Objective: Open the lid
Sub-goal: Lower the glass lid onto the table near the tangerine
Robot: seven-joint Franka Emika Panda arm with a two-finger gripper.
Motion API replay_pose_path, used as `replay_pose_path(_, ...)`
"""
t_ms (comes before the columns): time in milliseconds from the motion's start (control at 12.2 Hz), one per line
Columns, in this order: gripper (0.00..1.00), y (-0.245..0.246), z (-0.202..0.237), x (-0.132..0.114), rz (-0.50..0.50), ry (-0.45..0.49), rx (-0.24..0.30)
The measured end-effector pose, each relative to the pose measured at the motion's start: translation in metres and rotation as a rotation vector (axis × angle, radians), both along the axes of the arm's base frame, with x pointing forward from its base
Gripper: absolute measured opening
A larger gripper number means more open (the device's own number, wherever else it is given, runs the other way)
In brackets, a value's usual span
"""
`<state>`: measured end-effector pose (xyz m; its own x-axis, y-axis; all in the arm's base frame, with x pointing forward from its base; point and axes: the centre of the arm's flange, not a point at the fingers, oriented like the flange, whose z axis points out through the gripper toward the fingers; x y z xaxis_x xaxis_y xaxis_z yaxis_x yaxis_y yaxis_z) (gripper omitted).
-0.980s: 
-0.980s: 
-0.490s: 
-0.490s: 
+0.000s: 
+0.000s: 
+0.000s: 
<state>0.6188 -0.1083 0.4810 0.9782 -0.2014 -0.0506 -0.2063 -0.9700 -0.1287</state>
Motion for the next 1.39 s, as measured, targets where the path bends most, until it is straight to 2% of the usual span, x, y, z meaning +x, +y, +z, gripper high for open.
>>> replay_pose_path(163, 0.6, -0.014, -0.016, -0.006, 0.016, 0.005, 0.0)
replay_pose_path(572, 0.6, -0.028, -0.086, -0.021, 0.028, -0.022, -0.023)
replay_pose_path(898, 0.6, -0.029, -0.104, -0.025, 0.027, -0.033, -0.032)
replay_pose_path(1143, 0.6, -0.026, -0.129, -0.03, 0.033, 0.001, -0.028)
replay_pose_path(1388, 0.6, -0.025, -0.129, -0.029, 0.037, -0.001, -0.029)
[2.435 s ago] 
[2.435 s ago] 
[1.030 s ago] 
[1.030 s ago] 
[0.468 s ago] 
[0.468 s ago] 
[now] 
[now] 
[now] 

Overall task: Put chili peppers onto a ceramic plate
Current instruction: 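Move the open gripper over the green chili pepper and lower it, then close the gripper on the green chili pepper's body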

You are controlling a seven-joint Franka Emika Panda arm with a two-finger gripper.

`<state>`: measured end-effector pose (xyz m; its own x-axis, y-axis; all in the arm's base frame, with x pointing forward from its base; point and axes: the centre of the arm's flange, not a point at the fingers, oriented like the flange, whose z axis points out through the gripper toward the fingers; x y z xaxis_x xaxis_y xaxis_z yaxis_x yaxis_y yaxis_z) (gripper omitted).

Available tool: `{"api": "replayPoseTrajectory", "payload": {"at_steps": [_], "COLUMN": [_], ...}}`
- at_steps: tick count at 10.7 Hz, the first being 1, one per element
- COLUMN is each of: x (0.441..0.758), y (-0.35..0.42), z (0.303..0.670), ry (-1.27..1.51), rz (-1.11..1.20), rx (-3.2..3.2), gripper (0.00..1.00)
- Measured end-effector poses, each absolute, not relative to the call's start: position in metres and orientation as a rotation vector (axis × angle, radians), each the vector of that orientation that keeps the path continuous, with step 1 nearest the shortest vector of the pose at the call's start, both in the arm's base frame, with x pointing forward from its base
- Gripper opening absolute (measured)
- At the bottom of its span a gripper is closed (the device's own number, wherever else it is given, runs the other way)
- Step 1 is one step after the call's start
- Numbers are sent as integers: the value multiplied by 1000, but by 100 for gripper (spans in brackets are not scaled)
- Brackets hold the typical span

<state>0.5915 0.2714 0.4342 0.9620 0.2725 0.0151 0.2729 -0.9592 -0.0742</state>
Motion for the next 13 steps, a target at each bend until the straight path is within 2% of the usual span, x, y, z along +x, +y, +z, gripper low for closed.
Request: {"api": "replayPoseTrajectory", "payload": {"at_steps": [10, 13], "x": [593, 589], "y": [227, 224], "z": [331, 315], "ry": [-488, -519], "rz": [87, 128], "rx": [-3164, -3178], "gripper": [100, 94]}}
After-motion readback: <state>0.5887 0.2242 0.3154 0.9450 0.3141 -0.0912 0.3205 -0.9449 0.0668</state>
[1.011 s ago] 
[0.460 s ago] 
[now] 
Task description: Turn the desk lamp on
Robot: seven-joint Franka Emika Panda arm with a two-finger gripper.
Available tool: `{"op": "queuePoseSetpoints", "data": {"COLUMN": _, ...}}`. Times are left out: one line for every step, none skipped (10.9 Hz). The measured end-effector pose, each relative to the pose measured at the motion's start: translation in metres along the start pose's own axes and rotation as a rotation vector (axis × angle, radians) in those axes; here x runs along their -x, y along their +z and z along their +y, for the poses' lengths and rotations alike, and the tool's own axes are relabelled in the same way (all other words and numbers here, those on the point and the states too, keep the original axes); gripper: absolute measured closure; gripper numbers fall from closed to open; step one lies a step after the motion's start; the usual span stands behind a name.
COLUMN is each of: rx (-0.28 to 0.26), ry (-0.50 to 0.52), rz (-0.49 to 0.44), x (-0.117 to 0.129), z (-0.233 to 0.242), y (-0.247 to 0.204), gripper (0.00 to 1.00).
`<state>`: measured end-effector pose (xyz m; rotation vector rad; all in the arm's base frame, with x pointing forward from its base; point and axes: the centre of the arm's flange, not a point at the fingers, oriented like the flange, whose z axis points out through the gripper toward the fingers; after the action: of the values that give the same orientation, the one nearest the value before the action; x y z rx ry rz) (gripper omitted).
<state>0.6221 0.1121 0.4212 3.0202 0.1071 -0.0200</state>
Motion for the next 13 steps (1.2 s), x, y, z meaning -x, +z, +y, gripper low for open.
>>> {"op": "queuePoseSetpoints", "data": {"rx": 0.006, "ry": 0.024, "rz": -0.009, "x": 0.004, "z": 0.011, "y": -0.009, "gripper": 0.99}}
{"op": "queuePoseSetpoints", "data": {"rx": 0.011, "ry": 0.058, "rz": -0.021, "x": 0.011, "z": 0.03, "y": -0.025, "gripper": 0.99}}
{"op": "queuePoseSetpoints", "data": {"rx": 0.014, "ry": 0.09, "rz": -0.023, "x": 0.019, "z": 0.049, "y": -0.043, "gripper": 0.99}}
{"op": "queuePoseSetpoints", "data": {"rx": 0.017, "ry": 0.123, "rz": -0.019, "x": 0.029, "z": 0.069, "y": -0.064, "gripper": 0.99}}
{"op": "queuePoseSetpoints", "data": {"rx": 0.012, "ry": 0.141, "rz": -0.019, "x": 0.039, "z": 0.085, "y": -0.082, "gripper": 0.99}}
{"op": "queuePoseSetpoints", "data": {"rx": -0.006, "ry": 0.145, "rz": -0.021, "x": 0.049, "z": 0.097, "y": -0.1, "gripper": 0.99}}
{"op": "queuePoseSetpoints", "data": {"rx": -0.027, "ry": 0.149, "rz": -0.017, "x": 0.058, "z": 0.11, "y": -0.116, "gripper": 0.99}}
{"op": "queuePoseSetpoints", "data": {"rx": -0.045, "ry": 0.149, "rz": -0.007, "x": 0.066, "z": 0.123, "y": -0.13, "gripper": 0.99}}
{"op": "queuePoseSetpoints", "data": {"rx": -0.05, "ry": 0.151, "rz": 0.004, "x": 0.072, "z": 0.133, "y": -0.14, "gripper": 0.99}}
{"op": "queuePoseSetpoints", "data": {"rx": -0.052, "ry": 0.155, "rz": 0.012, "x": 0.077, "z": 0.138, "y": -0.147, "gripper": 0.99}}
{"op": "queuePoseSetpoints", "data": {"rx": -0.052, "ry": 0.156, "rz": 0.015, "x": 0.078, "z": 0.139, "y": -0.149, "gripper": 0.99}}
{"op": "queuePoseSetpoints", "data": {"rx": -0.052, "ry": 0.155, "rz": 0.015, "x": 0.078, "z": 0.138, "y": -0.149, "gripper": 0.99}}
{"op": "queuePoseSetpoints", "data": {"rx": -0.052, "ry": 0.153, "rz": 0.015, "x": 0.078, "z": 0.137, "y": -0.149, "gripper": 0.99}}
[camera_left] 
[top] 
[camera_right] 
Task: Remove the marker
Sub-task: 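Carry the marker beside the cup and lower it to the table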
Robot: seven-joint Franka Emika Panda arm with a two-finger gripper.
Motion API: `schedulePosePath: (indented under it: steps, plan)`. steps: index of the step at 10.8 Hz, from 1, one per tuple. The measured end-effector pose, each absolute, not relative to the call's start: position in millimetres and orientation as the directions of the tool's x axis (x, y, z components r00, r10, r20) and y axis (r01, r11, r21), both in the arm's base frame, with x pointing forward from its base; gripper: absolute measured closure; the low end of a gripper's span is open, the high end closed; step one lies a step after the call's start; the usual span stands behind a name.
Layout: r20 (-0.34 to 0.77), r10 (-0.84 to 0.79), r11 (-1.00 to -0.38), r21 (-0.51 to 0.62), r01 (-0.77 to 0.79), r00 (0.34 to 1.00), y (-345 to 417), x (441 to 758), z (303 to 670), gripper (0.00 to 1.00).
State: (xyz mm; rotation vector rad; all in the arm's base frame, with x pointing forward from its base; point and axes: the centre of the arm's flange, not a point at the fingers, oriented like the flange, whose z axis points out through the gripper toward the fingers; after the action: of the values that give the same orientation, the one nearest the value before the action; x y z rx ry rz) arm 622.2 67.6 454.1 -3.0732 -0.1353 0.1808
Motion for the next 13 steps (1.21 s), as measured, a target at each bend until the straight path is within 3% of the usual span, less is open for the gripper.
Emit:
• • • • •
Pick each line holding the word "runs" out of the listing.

▶ [SOLUTION TO THIS EXERCISE]
A larger gripper number means more open (the device's own number, wherever else it is given, runs the other way)
- At the bottom of its span a gripper is closed (the device's own number, wherever else it is given, runs the other way)
Available tool: `{"op": "queuePoseSetpoints", "data": {"COLUMN": _, ...}}`. Times are left out: one line for every step, none skipped (10.9 Hz). The measured end-effector pose, each relative to the pose measured at the motion's start: translation in metres along the start pose's own axes and rotation as a rotation vector (axis × angle, radians) in those axes; here x runs along their -x, y along their +z and z along their +y, for the poses' lengths and rotations alike, and the tool's own axes are relabelled in the same way (all other words and numbers here, those on the point and the states too, keep the original axes); gripper: absolute measured closure; gripper numbers fall from closed to open; step one lies a step after the motion's start; the usual span stands behind a name.

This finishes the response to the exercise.